Opinión

El libro viejo

Joaquín Sabina, junto a Rosa León, Carmen Calvo y Miguel Ríos, en el homenaje a Lázaro Cárdenas.

Joaquín Sabina, junto a Rosa León, Carmen Calvo y Miguel Ríos, en el homenaje a Lázaro Cárdenas. / / MANUEL H. DE LEÓN

La denominación que más me gusta es esa: libro viejo. (Aunque parece que la palabra -viejo- se haya convertido en un tabú que siempre necesita su eufemismo: mayor, tercera edad, y otros engendros verbales.)

Algunos diferencian entre libro antiguo y libro viejo: el antiguo es el de bibliófilo, el de anticuario, digamos, el más caro, el de los perseguidores de primeras ediciones contemporáneas y de ejemplares de otros siglos, los que se extasían acariciando un ejemplar del gran impresor Sancha, por ejemplo, y escuchando la música de sus páginas al pasar, que es completamente distinta a la música del pasar las páginas de un libro moderno. Paco Brines tenía, en su espléndida biblioteca de Elca, libros de Sancha, con ilustraciones maravillosas, lomos de cuero repujado y bordes de las páginas bruñidos de oro. Para que se me entienda, voy a formular una hipótesis indemostrable: el libro antiguo suena a violonchelo, mientras que el libro viejo lo hace a canción del verano en una emisora de radio fórmula.
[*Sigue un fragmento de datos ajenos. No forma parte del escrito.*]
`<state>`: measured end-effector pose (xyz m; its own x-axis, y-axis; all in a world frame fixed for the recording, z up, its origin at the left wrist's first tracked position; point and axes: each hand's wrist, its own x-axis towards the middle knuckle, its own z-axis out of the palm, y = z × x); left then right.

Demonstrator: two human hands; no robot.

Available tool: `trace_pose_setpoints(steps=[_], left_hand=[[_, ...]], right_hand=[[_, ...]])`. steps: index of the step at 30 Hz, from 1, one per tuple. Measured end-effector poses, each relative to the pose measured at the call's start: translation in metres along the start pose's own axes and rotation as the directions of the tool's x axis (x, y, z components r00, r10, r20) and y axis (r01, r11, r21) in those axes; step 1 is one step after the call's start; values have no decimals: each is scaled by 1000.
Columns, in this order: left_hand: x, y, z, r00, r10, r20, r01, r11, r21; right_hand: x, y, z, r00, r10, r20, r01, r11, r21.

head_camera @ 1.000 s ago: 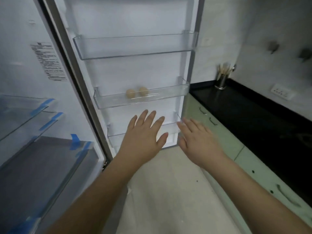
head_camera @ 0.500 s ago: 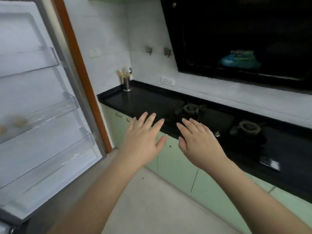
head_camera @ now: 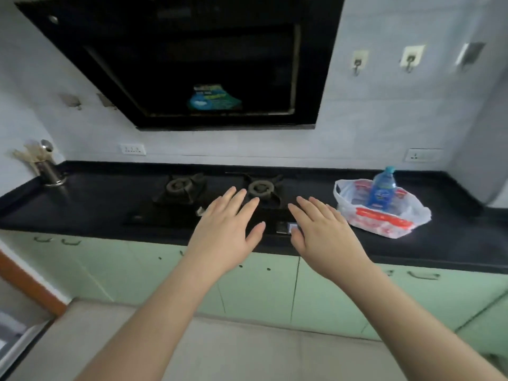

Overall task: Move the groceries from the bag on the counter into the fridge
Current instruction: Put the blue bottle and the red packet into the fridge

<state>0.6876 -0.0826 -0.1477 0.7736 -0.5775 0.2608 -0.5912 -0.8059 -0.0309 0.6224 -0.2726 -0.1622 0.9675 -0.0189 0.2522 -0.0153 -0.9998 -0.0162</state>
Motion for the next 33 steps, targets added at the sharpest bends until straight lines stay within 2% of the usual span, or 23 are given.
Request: trace_pose_setpoints(steps=[7, 14, 22, 33], left_hand=[[57, 89, 26, 982, 187, 16, -187, 982, -26], [120, 147, 59, 943, 332, 30, -329, 941, -75], [212, 152, 99, 913, 408, -12, -405, 905, -131], [300, 168, 160, 878, 477, 44, -465, 870, -161]], right_hand=[[-31, 91, 0, 978, 206, -41, -207, 978, -5], [-42, 161, 17, 929, 363, -76, -367, 928, -54], [5, 206, 42, 881, 470, -44, -472, 876, -95], [56, 262, 86, 846, 529, 61, -525, 848, -73]])
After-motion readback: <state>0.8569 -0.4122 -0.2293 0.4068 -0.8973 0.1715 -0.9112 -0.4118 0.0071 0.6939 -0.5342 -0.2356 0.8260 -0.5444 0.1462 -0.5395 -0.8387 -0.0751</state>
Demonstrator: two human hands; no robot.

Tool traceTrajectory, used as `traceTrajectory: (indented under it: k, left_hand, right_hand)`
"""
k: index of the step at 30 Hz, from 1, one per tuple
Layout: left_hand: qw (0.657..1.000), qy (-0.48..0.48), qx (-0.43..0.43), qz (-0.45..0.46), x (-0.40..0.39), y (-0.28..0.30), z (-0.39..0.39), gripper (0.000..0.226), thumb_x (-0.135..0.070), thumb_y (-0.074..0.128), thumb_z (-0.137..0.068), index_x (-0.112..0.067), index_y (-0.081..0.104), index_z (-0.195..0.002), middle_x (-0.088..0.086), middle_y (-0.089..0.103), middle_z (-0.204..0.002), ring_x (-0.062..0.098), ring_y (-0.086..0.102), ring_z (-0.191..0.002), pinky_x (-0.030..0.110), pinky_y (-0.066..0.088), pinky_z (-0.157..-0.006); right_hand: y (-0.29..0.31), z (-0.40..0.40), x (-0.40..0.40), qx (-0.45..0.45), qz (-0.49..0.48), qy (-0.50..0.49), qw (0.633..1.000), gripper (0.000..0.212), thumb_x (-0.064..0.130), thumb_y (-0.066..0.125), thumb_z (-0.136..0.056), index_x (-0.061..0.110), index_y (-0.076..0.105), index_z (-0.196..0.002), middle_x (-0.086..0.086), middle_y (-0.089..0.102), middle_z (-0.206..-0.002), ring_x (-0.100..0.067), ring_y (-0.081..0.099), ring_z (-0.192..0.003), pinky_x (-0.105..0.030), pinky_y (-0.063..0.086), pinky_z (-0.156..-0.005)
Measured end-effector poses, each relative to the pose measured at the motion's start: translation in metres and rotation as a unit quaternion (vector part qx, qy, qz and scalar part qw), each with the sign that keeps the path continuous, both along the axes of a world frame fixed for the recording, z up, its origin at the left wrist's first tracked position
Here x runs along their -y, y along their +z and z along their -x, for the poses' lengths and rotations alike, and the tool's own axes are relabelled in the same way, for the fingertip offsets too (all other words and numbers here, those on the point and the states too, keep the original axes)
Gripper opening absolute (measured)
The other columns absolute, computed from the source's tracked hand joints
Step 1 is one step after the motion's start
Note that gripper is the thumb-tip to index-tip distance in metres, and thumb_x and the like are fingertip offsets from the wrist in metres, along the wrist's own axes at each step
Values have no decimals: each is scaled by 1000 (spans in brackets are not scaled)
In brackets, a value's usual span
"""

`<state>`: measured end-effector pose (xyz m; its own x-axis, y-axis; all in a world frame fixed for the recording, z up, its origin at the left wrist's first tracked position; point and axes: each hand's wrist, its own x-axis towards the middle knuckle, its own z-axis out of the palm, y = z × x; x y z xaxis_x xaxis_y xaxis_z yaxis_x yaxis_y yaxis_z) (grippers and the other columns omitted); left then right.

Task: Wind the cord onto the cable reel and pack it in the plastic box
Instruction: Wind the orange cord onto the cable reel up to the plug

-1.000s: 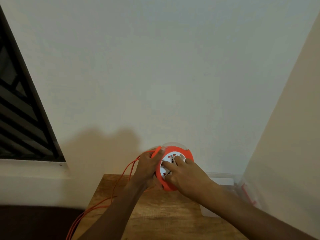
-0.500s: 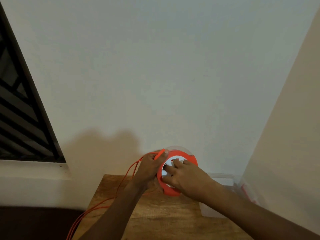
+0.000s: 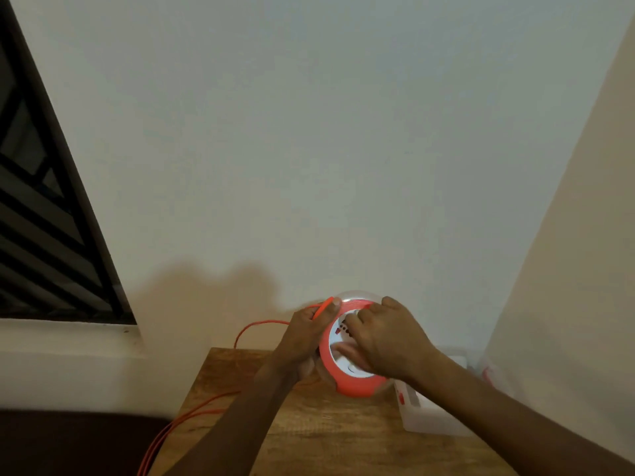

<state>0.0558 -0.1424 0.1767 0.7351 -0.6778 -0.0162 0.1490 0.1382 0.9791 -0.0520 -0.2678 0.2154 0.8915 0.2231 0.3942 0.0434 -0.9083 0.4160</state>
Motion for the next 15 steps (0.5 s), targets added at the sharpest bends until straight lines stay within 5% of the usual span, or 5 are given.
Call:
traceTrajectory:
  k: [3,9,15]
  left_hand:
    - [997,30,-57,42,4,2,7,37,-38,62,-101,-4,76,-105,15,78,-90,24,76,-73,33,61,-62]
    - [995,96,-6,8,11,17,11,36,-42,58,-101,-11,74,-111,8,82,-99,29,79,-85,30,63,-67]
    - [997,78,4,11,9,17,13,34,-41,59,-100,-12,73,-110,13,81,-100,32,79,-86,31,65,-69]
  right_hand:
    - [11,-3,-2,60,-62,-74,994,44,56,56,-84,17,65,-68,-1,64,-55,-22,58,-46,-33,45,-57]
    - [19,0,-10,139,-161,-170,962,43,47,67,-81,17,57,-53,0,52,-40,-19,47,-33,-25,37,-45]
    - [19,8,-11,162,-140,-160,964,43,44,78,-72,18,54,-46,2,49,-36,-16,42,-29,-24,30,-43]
Hay quien habla de libro de ocasión. No es un nombre feo, que conste, pero lo encuentro ambiguo. Cualquier libro viejo es una ocasión para su comprador, aunque pague por él una fortuna. En casa de Joaquín Sabina pude ver y tocar una primera edición del Ulises, de Joyce, por el que había pagado miles de euros, pero que había sido para él una ocasión, una oportunidad.

Confieso que no siento la embriaguez de la bibliofilia, que es como casi todas las embriagueces: un vértigo provocado por una persecución más o menos pasional. Entiendo a mis amigos bibliófilos, y me gusta tener entre las manos una edición mitológica de ciertos autores, pero nunca me he desvivido por ninguna forma de coleccionismo. Carezco de la constancia fetichista que requiere ese entusiasmo. La bibliofilia es la más literaria de las pasiones, pero tiene menos que ver con la literatura que con la pasión: la pasión de coleccionar libros.

A mí me importa el libro por lo que contiene, y, aunque prefiero que esté bien editado, le disculpo la vulgaridad. En mi opinión, ser de bolsillo y pertenecer a una tirada de muchos miles de ejemplares no es un título nobiliario, pero tampoco una mancha genealógica.

Lo que más me gusta del libro viejo es imaginarle su peripecia, pensar en su condición itinerante, en su destino de individuo descarriado. Los libros viejos pertenecen a la razón vital de la que hablaba Ortega: individuos forjados con la historia, seres vivos que sólo existen en su circunstancia. No se trata de que la vida sea como un libro viejo, sino de que es un libro viejo, el libro de la vida en el que estamos señalados, el libro que nos escribe y en el que escribimos.